ValuEngine is a fundamentally-based quant research firm in Princeton, NJ. ValuEngine


covers over 5,000 stocks every day.

A variety of newsletters and portfolios containing Suttmeier's detailed research, stock picks,
and commentary can be found HERE.

Suttmeier's Four in Four video and ForexTV Markets Review can be watched on the web
HERE.

December 31, 2009 – Once in a Blue Moon

Before 2009 ends we will have a “Blue Moon”. It seems that we can summarize 2009 in a series
of “Once in a Blue Moon” events.
The Auto Bailout is not over, and extends into the mortgage market
GMAC will receive another $3.5 billion in tax payer money through TARP, bringing this portion of the
auto bailout up to $16 billion.
The additional bailout is required because of losses related to its mortgage operations. In Twenty-Ten
there will be more losses and we will find out that many car buyers who turned in usable clunkers will
be in default on the auto loans associated with that part of the bailout.
It will be a drag on those who participated as the $4,500 received from the US Treasury is considered
taxable income. As it turns out car buyers would have done better with dealer incentives.
The Dow began 2009 continuing the multi-year bear market
The Dow began 2009 at 8,776 and declined 26.3% to 6,470 into March 6th. The Dow held a multi-year
up trend and satisfied a long term Fibonacci retracement level. From this low the Dow rallied 63.5% to
10,580 this week. The end result was a gain of about 20% for the year confirming the end of the multi-
year bear market. Even so the Dow is still 25.7% below its October 2007 high of 14,198.
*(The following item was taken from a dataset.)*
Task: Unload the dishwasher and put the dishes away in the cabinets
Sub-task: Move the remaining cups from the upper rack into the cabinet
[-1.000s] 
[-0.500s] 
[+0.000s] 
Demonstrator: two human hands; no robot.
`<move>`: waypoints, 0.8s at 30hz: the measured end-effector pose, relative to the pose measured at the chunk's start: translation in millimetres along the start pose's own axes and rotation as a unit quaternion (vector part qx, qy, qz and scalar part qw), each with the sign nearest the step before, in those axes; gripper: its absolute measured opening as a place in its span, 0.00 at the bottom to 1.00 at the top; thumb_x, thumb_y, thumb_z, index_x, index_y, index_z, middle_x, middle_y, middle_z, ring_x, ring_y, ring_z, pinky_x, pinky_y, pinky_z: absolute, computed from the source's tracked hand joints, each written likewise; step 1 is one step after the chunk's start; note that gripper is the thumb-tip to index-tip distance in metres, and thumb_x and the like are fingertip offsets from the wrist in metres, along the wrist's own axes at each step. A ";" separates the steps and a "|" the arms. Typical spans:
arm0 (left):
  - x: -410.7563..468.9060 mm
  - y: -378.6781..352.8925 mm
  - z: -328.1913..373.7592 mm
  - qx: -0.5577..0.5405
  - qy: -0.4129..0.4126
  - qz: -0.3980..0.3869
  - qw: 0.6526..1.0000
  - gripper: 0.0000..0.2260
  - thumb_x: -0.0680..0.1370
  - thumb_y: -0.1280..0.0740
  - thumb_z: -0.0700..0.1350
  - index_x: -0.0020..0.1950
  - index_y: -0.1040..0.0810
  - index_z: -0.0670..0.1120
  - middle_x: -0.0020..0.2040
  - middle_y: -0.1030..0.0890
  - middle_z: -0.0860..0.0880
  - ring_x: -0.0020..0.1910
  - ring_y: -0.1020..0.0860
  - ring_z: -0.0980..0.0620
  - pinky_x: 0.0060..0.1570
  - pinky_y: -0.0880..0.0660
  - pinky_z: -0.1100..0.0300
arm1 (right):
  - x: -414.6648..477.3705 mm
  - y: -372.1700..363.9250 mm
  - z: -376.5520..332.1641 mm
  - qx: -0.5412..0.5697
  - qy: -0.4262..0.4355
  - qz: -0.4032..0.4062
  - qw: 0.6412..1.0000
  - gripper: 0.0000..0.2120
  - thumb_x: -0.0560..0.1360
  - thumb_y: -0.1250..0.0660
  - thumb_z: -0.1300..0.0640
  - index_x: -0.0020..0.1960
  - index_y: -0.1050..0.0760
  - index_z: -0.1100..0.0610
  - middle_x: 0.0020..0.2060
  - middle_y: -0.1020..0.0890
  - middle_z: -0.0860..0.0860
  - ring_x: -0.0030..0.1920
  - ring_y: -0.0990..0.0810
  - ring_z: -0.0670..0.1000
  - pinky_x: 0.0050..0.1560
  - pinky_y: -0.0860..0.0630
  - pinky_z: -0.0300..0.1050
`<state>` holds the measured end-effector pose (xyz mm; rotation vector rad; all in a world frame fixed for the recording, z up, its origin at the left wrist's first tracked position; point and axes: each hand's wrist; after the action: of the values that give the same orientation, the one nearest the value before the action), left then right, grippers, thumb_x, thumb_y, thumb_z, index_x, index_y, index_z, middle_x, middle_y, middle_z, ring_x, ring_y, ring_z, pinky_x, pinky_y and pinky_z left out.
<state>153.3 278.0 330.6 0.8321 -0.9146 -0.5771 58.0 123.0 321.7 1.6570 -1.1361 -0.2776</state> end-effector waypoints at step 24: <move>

Twenty-Ten will not be as volatile, but the upside for the Dow should be limited to the 11,250 to 11,500
rolling six month risky area. With or without this strength the downside risk is to the 7,500 to 6,750
rolling six month value area.
As you know I am an "outside the box thinker" and on March 6 with the S&P at 666 I pounded the
table with a call for a 40% to 50% rally. That weekend Barron’s said Dow 5,000, Roubini said Dow
6,000 and Jim Cramer said the Dow's fair value was "5,000-something".
I re-iterated this prediction on Fox Business Live the following week and they conducted a poll as I
explained why I was bullish. 88% disagreed, 7% had no opinion and only 5% agreed. That made me
even more bullish. Now the opinion polls are in reverse. It seems like the bulls are back just as they
were at the end of 2007.
I predict that the consensus will be proven wrong with regard to the global growth story. Stocks
end 2009 both overvalued fundamentally and overbought technically.
As a strategist I look at facts and figures and graphs using a Green Visor, while economists
view things through rose colored glasses.
The Housing and Financials have priced in economic recovery but bailout money has been
misdirected.
TARP is being wasted on public and private community banks and many are doomed for failure.
Keep in mind that the America's Community Bankers Index (ABAQ) is down 21% in 2009 and
52.8% below its December 2006 high. The Regional Banking Index (BKX) is down 3.4% in 2009 and
64.7% below its February 2007 high.
The number of homeowners in mortgage default rose for the 6th consecutive quarter in the third quarter
as late prime mortgages more than doubled year over year to 3.6%. This makes it more difficult for
community and regional banks to help struggling borrowers make mortgage modifications.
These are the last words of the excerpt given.